Strengths of the Medical Anthropology Stream
The program demonstrates specific strengths in the following areas:
- Indigenous peoples’ health
- Global health
- Gender and health
- Violence and health
- Disability
- Mental health
- Infectious diseases
- Environmental health
- Applied methodologies
- Ethnography
- Urban and complex research contexts
Environmental Anthropology
Environmental anthropology, prominent within early approaches to social science, continues to be a site of cutting-edge research within the discipline. Environmental anthropologists study not only how the environment shapes human culture and society, but also how humans shape the environment. Insights on the socially constructed nature of human relations with the built and natural environments provide environmental anthropologists with a strong theoretical platform from which to contribute to debates in neighbouring fields such as geography, law, environmental studies, resource management, policy analysis, environmental history, health, archaeology, and environmental sociology. Environmental anthropologists study both ancient prehistory and contemporary debates, from Indigenous elders to scientists, activists, and corporate leaders. Environmental anthropology offers understanding of human dimensions of environmental problems, leading to more effective solutions.
Strengths of the Environmental Anthropology Stream
- Management and governance of Indigenous lands; land claims
- Impact assessment and consultation
- Resource management (forestry, oil and gas, agriculture)
- Conservation and wildife
- Environmental policy
- Prairie Provinces, Arctic and Subarctic North America
- International development
- Traditional ecological knowledge
- Cultural and symbolic engagement with landscapes
- Ritual spaces
- Political ecology
Project-Based MA in Practicing Anthropology
The anthropological world is changing quickly. Anthropologists are bringing a unique set of skills, insights, and experiences to the non-academic sectors of society, and many graduates of anthropology programs are finding a way to adapt their training to careers outside of the university. Practicing anthropology, an outgrowth of academically-oriented applied anthropology, is now a rapidly-growing field. In consultation with practicing anthropologists, we have designed a project-based program that will provide MA students with the theoretical and methodological knowledge, skills and tools that are adapted to the world outside the academy, the world of social service agencies, non-governmental organizations, consulting firms, industry, and corporate business. The goal of this program is to facilitate the employment of our students as anthropologists in the world beyond the university where they can make a difference while making a livelihood.

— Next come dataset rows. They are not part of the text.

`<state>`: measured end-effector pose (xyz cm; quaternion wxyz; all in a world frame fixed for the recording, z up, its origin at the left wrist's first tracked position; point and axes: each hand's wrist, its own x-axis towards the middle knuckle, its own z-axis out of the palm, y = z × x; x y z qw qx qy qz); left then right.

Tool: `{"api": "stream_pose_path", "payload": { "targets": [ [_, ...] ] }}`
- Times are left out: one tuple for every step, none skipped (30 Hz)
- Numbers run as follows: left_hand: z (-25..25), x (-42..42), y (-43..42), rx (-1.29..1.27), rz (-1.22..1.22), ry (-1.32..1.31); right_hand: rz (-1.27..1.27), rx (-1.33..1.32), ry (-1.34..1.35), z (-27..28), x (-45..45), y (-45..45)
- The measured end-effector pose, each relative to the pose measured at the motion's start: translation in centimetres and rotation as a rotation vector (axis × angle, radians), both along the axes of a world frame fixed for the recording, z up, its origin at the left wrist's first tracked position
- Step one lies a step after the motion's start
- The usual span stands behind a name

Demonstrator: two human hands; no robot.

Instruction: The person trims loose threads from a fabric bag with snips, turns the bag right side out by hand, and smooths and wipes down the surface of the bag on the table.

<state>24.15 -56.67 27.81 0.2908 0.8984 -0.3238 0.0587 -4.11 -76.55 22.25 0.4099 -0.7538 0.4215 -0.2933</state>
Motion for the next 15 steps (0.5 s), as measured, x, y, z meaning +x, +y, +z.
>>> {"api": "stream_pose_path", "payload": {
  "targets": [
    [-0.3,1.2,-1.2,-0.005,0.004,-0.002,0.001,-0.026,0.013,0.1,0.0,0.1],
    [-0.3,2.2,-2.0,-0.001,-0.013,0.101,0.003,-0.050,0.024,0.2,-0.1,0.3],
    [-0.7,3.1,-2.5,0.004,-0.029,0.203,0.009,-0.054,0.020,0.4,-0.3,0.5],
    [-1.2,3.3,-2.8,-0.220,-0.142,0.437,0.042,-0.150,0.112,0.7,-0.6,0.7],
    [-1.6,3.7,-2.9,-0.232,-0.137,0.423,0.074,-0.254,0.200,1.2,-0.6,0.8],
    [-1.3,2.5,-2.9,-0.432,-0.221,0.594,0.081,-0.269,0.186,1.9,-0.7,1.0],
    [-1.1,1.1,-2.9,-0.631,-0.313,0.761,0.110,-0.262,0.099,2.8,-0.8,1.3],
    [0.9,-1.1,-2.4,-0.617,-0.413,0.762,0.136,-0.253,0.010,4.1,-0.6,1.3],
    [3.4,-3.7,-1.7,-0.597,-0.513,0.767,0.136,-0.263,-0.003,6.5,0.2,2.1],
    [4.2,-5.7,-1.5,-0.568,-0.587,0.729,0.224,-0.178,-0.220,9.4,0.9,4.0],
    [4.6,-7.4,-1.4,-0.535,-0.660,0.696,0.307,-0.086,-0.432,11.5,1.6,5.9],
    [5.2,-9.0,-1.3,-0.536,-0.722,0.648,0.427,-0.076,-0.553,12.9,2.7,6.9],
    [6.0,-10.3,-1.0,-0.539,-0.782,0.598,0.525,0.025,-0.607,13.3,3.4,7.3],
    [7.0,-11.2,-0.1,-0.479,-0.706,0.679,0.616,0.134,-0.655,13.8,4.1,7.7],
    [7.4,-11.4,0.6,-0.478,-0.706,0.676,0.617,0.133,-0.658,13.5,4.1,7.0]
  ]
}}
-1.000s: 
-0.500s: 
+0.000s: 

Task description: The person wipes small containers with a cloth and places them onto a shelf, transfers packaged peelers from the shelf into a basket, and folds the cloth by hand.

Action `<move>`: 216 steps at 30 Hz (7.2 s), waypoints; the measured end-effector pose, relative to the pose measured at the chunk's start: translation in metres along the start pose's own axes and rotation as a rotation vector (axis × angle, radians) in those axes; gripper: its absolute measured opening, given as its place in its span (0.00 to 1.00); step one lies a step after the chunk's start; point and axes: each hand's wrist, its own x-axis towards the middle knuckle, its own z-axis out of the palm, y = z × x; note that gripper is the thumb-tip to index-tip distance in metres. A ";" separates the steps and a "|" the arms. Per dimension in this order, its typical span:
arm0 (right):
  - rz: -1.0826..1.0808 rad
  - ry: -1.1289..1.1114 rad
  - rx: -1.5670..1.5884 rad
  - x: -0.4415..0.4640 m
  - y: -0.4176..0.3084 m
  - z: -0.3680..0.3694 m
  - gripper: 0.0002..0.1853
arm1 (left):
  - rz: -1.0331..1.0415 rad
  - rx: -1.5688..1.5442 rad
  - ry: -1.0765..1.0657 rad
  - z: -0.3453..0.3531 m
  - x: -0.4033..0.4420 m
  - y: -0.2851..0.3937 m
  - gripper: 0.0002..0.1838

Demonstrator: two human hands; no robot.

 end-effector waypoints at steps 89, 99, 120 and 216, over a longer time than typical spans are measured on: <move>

Strengths of the Practicing Anthropology Stream
- Advanced training in applied methodology and techniques
- Policy analysis and development
- Socio-cultural and environmental impact assessment
- Cultural analysis, cultural competency, and cultural safety
- Cultural program assessment
- Writing and presentation skills for diverse clients and audiences
- Client-based responsiveness
- Local, national and international project opportunities
- Access to practicing anthropologists for guidance and advice
Application Deadline
Although late applications may be considered, it should be noted that most financial aid is awarded in February and March for September admission.